GROTH: How much older was he than you guys?

SPAIN: I don’t think he was any older than us. He was the main, though not the only force, in creating the newspaper. He deserves a lot of credit. On the other hand, he should have stayed there, if that’s what he wanted to do, and develop the paper. Just coming back after almost a year to boot out everyone who had kept the paper together just wasn’t going to happen without a fight. First we got these 10-page memos that would have points on how the women should dress, and this, that, and the other thing. People didn’t take that too seriously. At some point he returned to boot us all out. But even during that period, we collaborated on a bunch of work that turned out rather well. If he had worked with us, and treated us right, the animosity wouldn’t have been there. Living up to that lovey-dovey hippie stuff, that would have been a good idea. But, the mailed fist beneath the facade of Summer of Love was counter-productive. So the next confrontation was on paste-up night. He comes in, and everybody’s kissing his ass ...  I was a bit annoyed after all that tough talk. So I went into the bathroom, and I drew a cartoon of him. (What better place to conduct these momentous struggles?) I drew him in this John Lennon affectation he had taken on, everybody was salaaming to him as he daintily stepped over them, he was making some pompous statement about the common herd being unable to grasp the rarefied concepts of the esthetic elite. He came in as I was doing all this. So I looked him in the eye and I signed my name to it. He then did a cartoon of me. It was prophetic in a way. He drew me as a fat guy — I wasn’t fat at the time — with a big hammer and sickle on my chest, and I was saying “America sucks, Russia is great,” which has never been my position. My rap on him was the truth while his rap on me was an just stupid red-baiting. Oh! He also portrayed me with a tiny cock, which besides being irrelevant to the issues at hand showed he was not the expert on my private parts he imagined himself to be. But with this, everybody in the place started writing this stuff on the wall attacking him. I felt kind of bad about some of it. His reference to my bad thing opened up a torrent of counter-abuse.

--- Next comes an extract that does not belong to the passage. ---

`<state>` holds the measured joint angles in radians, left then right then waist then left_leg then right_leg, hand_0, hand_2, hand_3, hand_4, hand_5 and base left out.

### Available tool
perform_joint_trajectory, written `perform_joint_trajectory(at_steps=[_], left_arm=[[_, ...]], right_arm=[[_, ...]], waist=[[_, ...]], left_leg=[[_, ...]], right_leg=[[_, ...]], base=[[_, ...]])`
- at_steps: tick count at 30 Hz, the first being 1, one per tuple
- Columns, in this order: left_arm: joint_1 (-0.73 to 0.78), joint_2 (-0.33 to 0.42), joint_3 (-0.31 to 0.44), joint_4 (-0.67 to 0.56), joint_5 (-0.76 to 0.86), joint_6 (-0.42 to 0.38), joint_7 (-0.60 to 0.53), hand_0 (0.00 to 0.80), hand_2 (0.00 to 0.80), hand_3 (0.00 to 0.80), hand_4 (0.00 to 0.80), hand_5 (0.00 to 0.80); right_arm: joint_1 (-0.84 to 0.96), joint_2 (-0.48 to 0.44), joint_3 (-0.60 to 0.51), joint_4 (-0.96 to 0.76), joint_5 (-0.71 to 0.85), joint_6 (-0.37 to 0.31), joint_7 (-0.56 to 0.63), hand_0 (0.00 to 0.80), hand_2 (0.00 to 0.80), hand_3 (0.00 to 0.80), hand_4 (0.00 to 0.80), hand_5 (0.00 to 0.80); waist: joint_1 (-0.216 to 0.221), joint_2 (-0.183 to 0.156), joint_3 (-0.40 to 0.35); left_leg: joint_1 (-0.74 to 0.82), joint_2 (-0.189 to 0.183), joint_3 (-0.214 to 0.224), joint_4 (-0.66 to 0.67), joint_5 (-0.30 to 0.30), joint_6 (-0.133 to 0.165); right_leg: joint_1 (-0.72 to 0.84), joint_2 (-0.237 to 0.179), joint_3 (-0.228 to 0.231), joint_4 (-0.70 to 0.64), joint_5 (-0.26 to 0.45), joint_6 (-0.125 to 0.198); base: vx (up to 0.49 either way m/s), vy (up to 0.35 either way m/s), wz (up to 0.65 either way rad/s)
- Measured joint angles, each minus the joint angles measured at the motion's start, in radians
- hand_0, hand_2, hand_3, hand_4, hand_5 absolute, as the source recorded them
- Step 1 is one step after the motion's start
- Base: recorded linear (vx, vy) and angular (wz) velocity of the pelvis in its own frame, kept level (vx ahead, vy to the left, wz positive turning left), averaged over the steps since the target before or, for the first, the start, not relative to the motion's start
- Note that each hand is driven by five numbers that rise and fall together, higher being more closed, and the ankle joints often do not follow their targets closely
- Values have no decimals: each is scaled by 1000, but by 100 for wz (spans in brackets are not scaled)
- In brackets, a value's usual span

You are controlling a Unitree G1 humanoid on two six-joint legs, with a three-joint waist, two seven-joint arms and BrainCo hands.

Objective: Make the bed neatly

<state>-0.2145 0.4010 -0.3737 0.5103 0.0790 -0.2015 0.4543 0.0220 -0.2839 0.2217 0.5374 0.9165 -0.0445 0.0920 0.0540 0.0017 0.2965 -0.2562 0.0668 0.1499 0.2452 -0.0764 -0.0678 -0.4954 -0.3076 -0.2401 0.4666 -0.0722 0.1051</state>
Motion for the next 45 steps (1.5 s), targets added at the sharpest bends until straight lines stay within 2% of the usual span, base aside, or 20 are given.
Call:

GROTH: That’s got to be a libel.

SPAIN: Yeah! [Laughs.] A lot of it was real personal stuff. I felt that what I did was attacking his attitude, which was snotty and arrogant, and we didn’t have that coming, especially after keeping the paper alive for almost a year. But we had this duel, and the whole bathroom filled up with this nasty graffiti about him. The next week it was the same thing, and I thought, “Aw shit, I really don’t feel like having another confrontation, but I guess it’s up to me.” Then Kim confronted him. And Kim, in a very gentlemanly way, said, “Walter, I don’t think very much of you.” And laid it out. I was thankful to Kim for his well-spoken and calm recitation of what was a valid criticism of Walter. So at that point, we made the deal where we’d go down to 40 bucks a week and get the E.V.O. loft, so it was a good deal.

GROTH: How long did you end up living there?

SPAIN: I must have lived there for about four or five months. At that point I came out to California. Somebody I knew called me up and said, “Hey, if I come out and get you, will you come out to California?” And I said, “Sure thing.” Nobody’s going to be crazy enough to drive across country and bring me back to California.

GROTH: This was a friend of yours?

SPAIN: Yeah. So ...

GROTH: He did.

SPAIN: About a month later, there he was. “Hey, hi, let’s go!”